Martha Ferguson’s health was not always the greatest and that is the reason why, on the night of Lincoln’s assassination, it was Mary Ella Cecil who was James P. Ferguson’s guest at Ford’s Theatre instead. Ferguson’s detailed account of the crime made him a hot commodity with his story being  carried in many of the newspapers of the day, while Ella doesn’t seem to have been interviewed at all.

A few months after the assassination, Martha Ferguson’s health worsened and so James suggested that his wife leave D.C. James arranged for Martha to stay with some friends of his in his home state of Ohio. With Martha gone, Ella went back to live with her mother Ann. While James was very dutiful in writing letters to his wife in the period shortly after her departure, over time his letters to her became less and less until they inexplicably stopped coming altogether. By late 1866, Martha heard some terrible news from some of her other acquaintances, her husband had apparently taken a mistress and was parading her around as his wife. Angry, Martha left Ohio and travelled back to D.C. to confront her cheating spouse. When she arrived in D.C. she found that James had left the city, apparently having learned of her return. She traced him up to Baltimore before learning he departed that city and gone back to D.C. just before she had arrived. Returning to D.C., Martha learned the identity of the woman who was her husband’s mistress. Filled with fury and anger, Martha knocked on a door that was located near 6th St and H St, right around the corner from Mary Surratt’s boarding house. When the door opened Martha Ferguson upbraided the girl who had ruined her life, Mary Ella Cecil.

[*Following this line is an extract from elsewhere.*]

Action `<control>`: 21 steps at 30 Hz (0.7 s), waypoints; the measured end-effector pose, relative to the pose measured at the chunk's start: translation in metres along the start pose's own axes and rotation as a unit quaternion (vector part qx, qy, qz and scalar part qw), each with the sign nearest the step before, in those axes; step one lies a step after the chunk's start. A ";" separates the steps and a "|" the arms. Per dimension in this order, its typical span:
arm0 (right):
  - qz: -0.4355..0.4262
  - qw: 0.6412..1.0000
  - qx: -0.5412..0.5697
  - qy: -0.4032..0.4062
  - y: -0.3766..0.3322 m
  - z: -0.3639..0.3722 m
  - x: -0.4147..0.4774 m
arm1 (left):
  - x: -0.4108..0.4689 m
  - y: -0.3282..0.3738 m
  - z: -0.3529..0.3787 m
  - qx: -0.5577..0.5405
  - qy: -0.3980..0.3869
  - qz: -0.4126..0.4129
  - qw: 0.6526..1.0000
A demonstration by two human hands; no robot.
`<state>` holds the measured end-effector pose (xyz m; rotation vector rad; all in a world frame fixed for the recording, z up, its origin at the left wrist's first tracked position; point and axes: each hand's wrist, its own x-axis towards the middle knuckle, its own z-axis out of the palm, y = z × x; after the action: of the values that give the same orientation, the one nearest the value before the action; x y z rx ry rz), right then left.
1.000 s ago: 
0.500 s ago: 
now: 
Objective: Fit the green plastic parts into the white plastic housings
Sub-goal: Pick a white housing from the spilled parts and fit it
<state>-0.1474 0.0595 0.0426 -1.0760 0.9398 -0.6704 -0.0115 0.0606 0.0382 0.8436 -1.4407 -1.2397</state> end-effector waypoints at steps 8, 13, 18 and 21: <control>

Yes, it appears that at some point over the years, James P. Ferguson’s interest in Ella changed from guardian to suitor. It’s possible that Ferguson was interested in Ella romantically as far back as the assassination when Ella was only 14 years old. It seems increasingly likely that James Ferguson sent his wife away to Ohio in order to remove any barriers against his relationship with Ella.

James Ferguson was not present in the home that Ella shared with her mother, but unfortunately “Jimmy the canary was. You see, as a token of his affection, James had presented Ella with a lovely canary whom Ella named Jimmy after its donor. Martha, seeing the bird and hearing its name, was so enraged that, to quote to newspaper, “she took the bird and wrung its head off”.

Screaming ensued between Ella and Martha and Ella seized Martha in order to kick her out of the house. At this, Martha pulled out a revolver and aimed it at Ella’s chest. Martha pulled the trigger three times, but the gun did not fire. Someone intervened and prevented the two from fighting further while a police officer was sent for. Martha Ferguson was arrested and charged with assault and battery with intent to kill with her bail set at $1,000.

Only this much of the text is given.